Integrity and confidence

Since the start of the crisis, the primary concern for Portugal was reducing the risk aversion and strengthening the inter-bank market. So the Portuguese government reacted by establishing a state scheme for granting guarantees to Portuguese credit institutions, through Law 60-A/2008. These state guarantee schemes are aimed at re-establishing liquidity in financial markets to preserve financial stability and regain investors' confidence.

Under the state guarantee scheme, the Portuguese government was authorised to offer personal guarantees, up to the aggregate amount of €20 billion, to credit institutions and international banks with registered offices in Portugal. This guarantee scheme was approved by the European Commission and considered to be in line with state-aid rules under the EC Treaty.

The terms of the guarantee scheme sets forth that until full repayment of the guaranteed debt, the state can, if and to the extent deemed necessary to protect the public interest: convert the credit against the credit institution into share capital; adopt corporate governance principles on dividend policies and on the remuneration of the credit institution's officers; and appoint one or more temporary directors. According to follow-up reports, seven Portuguese credit institutions have been granted a state guarantee, between the start of the scheme and June 2009, totalling €4.35 billion.

Portugal also introduced a recapitalisation scheme for credit institutions registered in Portugal. This was tailored to improve the financial soundness of Portuguese credit institutions, to avoid systemic risk and bolster the financing of the real economy. The measure, Law 63-A/2008, November 24 2008, which was approved by the Portuguese Parliament, improves the financial soundness of Portuguese credit institutions by making up to €4 billion available to Portuguese banks to strengthen their capital ratios.

The measure would make new capital available to eligible credit institutions, whether financially sound or not, in exchange for instruments eligible as Tier 1capital (according to European Directive 2006/49/EC).
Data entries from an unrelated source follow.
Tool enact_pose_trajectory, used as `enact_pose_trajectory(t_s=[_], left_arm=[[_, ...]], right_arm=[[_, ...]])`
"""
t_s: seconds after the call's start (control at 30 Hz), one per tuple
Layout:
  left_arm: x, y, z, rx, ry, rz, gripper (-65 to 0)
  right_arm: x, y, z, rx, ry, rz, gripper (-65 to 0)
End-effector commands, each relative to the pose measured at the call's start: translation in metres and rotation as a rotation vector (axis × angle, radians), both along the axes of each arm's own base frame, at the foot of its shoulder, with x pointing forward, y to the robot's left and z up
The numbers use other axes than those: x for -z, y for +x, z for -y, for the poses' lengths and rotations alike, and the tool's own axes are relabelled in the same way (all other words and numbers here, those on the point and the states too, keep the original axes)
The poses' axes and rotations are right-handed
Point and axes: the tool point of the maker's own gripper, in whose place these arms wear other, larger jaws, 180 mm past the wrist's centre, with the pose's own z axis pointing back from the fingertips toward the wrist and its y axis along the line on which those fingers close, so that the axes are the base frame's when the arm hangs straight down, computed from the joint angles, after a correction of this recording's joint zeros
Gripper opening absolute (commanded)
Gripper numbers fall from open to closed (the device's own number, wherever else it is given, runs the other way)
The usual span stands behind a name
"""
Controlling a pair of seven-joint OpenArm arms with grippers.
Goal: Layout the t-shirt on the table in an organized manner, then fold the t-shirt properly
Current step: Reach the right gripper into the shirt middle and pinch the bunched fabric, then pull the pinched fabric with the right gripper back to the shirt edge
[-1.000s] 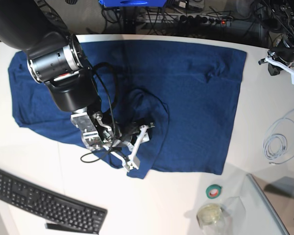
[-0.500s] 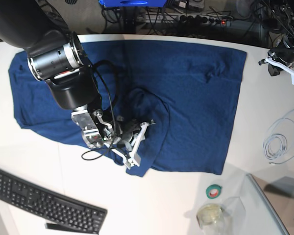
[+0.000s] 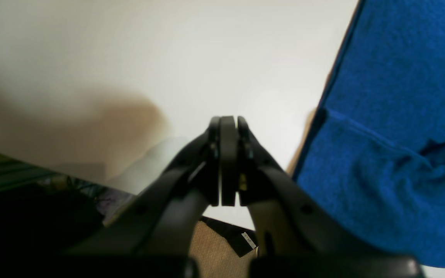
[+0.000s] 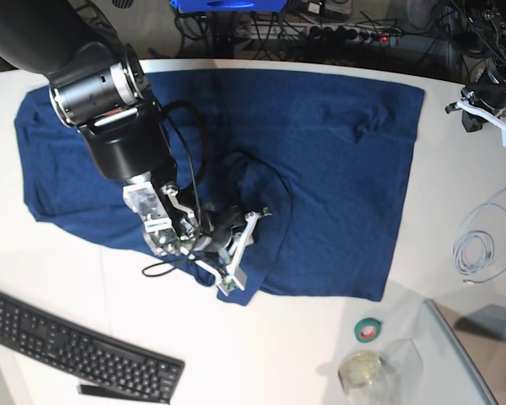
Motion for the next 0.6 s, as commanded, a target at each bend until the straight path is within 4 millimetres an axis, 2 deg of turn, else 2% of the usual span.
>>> enact_pose_trajectory(t_s=[0.0, 0.07, 0.33, 0.43, 0.5, 0.57], left_arm=[[-0.013, 0.008, -0.008, 0.004, 0.023, 0.041, -65.0], [-0.013, 0.008, -0.008, 0.004, 0.023, 0.041, -65.0], [-0.013, 0.008, -0.008, 0.004, 0.023, 0.041, -65.0], [-0.012, 0.008, -0.008, 0.003, 0.024, 0.04, -65.0], [-0.012, 0.008, -0.008, 0.003, 0.024, 0.04, -65.0], [-0.012, 0.008, -0.008, 0.003, 0.024, 0.04, -65.0]], right_arm=[[-0.022, 0.021, -0.007, 0.005, 0.029, 0.063, -59.9], [-0.021, 0.022, -0.005, 0.021, 0.021, 0.063, -64.8], [-0.022, 0.026, -0.001, 0.051, 0.006, 0.073, -65.0], [-0.031, 0.026, -0.005, 0.04, 0.014, 0.091, -65.0], [-0.044, 0.027, -0.008, 0.024, 0.014, 0.112, -65.0], [-0.058, 0.019, -0.021, -0.038, 0.012, 0.142, -65.0]])
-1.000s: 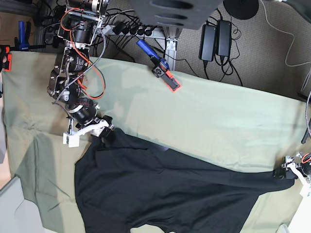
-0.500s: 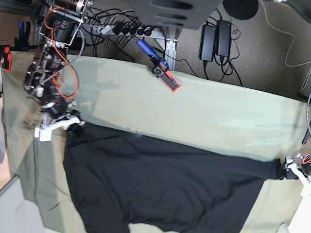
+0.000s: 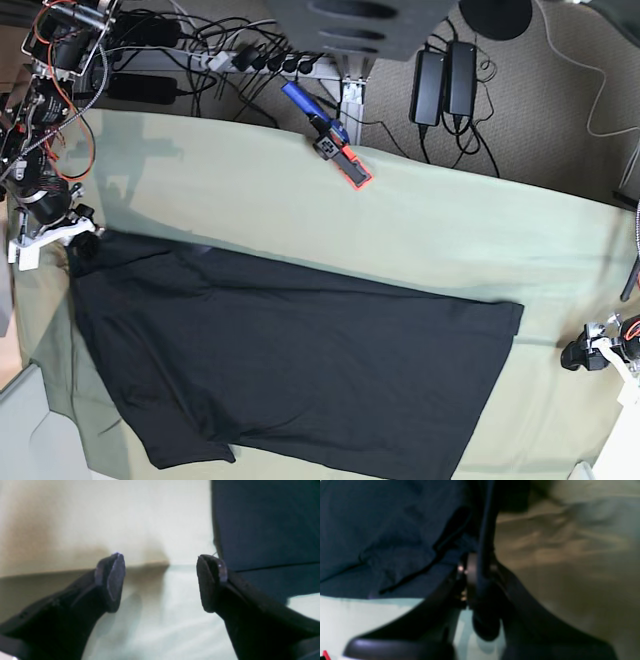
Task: Fold the T-shirt properly
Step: 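Regrasp the shirt's hem edge with the left gripper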
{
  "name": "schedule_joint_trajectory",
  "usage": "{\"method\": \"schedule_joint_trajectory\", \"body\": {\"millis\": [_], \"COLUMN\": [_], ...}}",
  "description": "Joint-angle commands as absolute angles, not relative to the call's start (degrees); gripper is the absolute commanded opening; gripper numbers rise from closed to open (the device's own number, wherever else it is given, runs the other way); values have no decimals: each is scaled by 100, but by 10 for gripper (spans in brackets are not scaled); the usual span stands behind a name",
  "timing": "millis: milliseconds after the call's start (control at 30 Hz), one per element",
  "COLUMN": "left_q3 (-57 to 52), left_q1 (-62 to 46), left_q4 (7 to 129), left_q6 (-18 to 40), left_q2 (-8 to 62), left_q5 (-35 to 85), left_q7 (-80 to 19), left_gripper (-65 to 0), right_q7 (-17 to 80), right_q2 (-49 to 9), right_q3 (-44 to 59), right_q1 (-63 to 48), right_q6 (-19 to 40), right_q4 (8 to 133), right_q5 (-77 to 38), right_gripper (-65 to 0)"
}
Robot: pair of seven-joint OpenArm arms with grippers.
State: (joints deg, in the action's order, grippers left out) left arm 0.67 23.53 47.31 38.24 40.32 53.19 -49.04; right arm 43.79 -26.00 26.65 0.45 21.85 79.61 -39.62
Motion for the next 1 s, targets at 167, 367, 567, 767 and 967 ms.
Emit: {"method": "schedule_joint_trajectory", "body": {"millis": [167,367,567,767,967], "left_q3": [19,19,19,19,19], "left_q1": [2049,1540,1345,1343,1313], "left_q4": [4845,5332,6307,6394,6379], "left_q6": [4000,4000,4000,4000,4000], "left_q2": [4158,3927,3627,3507,3503], "left_q5": [6958,7008,7006,6702,6464], "left_q7": [-5798,-5863,-6005,-5889,-5760], "left_gripper": [-174,-174,-174,-174,-174], "right_q7": [4180,4176,4178,4178,4178], "right_q2": [-2694,-2600,-2565,-2565,-2565], "right_q3": [2714,2709,2703,2703,2703], "right_q1": [110,115,119,119,121], "right_q6": [2591,2591,2591,2591,2591], "right_q4": [8066,8062,8062,8062,8062], "right_q5": [-4029,-4029,-4029,-4029,-4032], "right_gripper": [-650,-650,-650,-650,-650]}}
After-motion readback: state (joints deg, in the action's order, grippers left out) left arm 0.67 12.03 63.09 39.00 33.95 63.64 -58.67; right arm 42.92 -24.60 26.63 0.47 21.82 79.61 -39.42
It is intended to enable credit institutions to strengthen their own funds against potential losses, in-line with the recommendations of the Portuguese Central Bank to establish a Tier 1ratio not lower than 8%. Furthermore, the recapitalized Tier 1ratio should not exceed 8% on the day the recapitalisation is implemented. Under the recapitalisation scheme, two different regimes are anticipated: an increase in the level of own funds of credit institutions already having an acceptable solvency and stability, seeking to bring them in-line with their European counterparts; and a direct state intervention in the recovery and remedial processes.

The scheme is also temporary in nature and divestment by the government should be concluded after a period of three years, which may be extended in exceptional circumstances to five years. The stringent state intervention measures that accompany this recapitalisation plan lead to its unattractiveness to credit institutions. In fact, up to present it was only used once.

Deposit guarantees

The Portuguese government was intent on curing the dwindling confidence in its banking system, and took as many measures to regain trust. Accordingly, on October 6 2008, in the interests of its depositors, investors and other creditors and for the safeguard of normal functioning in the market, the Portuguese government increased its guarantee of bank deposits from €25,000 to e100,000 per depositor and institution, anticipating the transposition of European Directive 2009/14/EC. The same grounds lead to a reduction of maximum payment period to 20 business days.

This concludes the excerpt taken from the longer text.